▶ [Exercise details] Quote word for word the lines below, beginning with the first and ending with the one that has "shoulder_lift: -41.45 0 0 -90". Drop the pictures.
▬▬▬
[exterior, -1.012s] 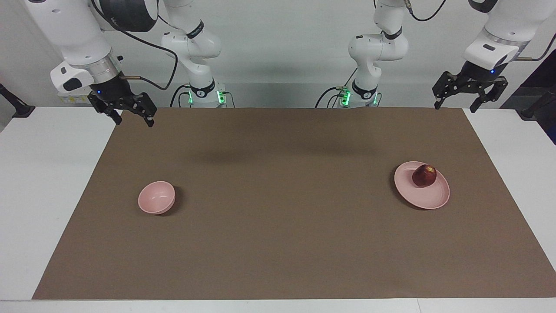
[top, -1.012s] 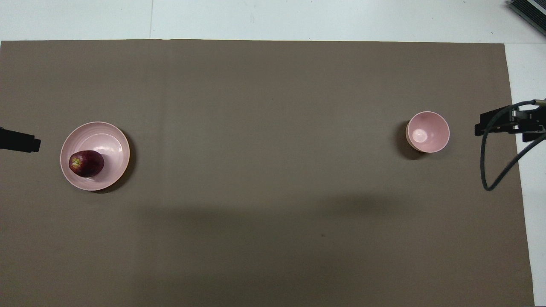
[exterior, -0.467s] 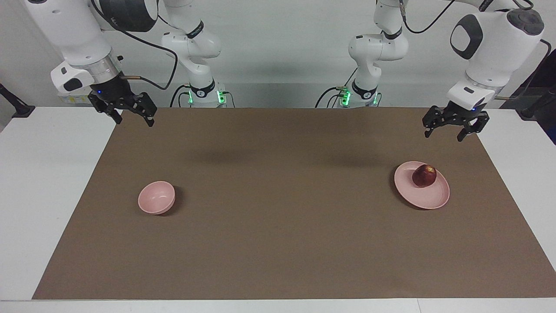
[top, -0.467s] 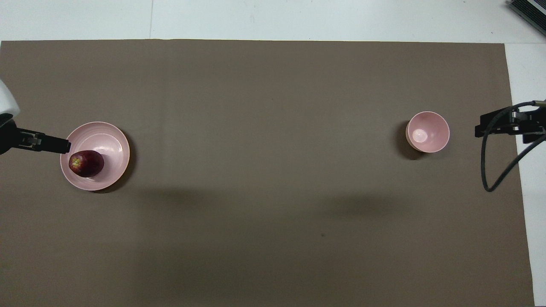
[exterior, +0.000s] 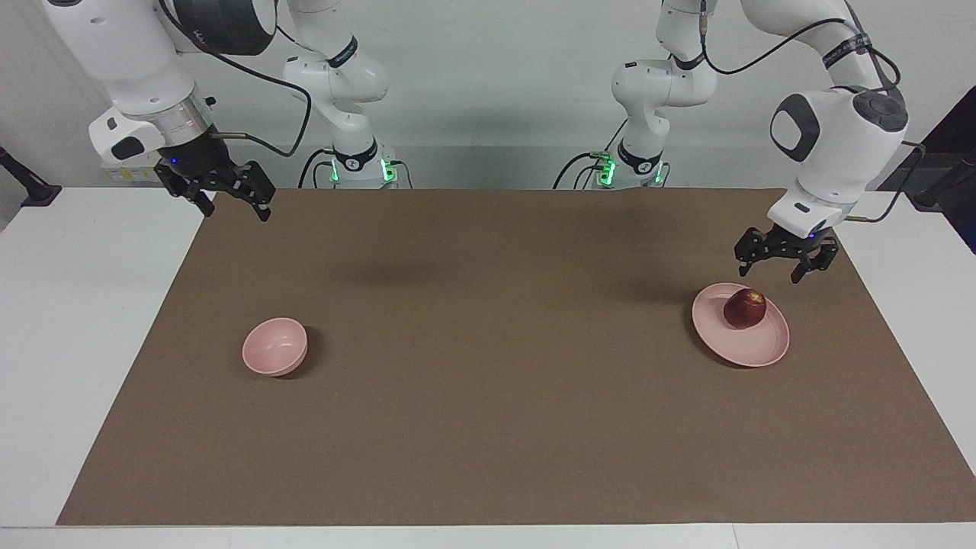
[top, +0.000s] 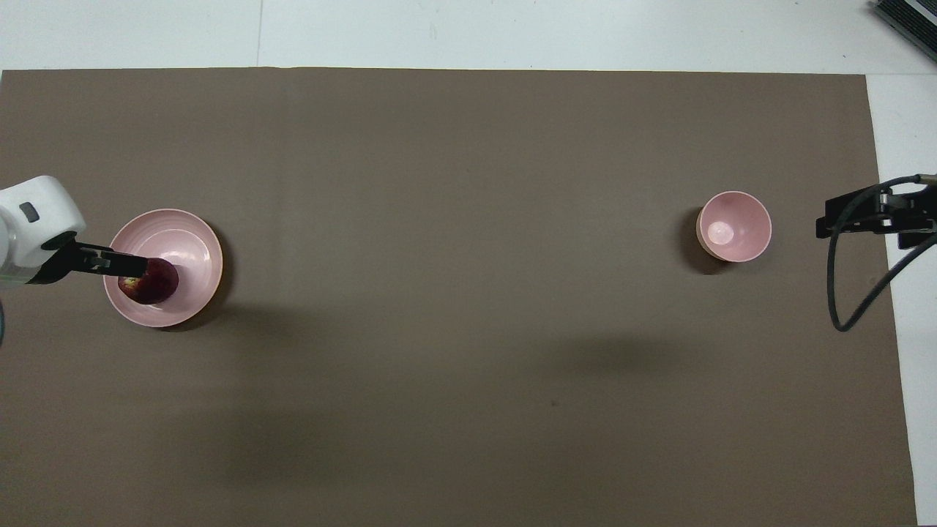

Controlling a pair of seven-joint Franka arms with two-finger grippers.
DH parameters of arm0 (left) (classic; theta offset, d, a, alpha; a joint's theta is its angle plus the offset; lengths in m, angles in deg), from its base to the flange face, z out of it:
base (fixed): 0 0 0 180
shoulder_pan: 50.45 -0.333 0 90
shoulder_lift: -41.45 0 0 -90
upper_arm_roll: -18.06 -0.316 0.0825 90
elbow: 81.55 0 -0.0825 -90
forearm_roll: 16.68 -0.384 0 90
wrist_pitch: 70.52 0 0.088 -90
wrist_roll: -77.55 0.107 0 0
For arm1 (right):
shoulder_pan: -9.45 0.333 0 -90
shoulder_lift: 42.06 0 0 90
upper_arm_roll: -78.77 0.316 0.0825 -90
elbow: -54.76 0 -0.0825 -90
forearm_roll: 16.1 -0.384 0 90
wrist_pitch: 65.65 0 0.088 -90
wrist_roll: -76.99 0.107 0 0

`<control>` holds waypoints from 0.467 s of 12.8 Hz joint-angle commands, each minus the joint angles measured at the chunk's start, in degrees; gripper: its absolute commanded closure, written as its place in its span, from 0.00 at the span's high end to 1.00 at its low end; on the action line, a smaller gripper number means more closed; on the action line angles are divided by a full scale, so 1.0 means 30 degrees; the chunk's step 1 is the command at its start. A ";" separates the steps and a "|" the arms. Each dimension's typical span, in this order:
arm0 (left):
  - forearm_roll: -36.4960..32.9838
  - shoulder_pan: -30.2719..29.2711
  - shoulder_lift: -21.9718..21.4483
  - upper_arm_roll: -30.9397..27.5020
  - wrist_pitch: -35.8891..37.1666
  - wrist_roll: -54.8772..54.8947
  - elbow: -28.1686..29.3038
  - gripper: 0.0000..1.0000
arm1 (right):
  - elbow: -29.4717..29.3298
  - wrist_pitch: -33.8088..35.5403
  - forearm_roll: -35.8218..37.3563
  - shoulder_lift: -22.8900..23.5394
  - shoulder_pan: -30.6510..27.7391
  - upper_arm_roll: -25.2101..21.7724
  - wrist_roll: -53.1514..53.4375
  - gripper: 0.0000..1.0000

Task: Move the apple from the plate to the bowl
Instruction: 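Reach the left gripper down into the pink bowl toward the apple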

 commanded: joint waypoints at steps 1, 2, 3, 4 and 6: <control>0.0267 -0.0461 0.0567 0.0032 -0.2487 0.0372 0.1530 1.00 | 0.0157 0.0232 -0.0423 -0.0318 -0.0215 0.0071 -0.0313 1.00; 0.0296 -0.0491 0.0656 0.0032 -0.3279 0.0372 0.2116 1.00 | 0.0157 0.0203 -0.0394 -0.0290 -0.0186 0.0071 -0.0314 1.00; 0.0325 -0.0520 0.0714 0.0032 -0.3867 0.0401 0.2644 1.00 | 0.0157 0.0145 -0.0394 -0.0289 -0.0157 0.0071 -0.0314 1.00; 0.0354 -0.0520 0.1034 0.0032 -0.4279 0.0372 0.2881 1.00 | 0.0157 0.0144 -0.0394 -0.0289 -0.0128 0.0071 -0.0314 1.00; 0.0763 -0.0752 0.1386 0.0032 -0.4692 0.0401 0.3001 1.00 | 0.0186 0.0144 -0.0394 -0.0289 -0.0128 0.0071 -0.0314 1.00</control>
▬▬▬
▶ [Task solution]
[exterior, -1.012s] 
[top, -1.012s] 
[exterior, -0.467s] 
[top, -0.467s] 
[exterior, +0.000s] 
[top, +0.000s] 

Controlling a pair of seven-joint Franka arms with two-finger grippers.
DH parameters of arm0 (left) (classic; theta offset, d, a, alpha; a joint's theta is its angle plus the offset; lengths in m, angles in deg), from its base to the flange face, z out of it:
base (fixed): 0 0 0 180
shoulder_pan: 50.45 -0.333 0 90
shoulder_lift: -41.45 0 0 -90

With that, the answer is done.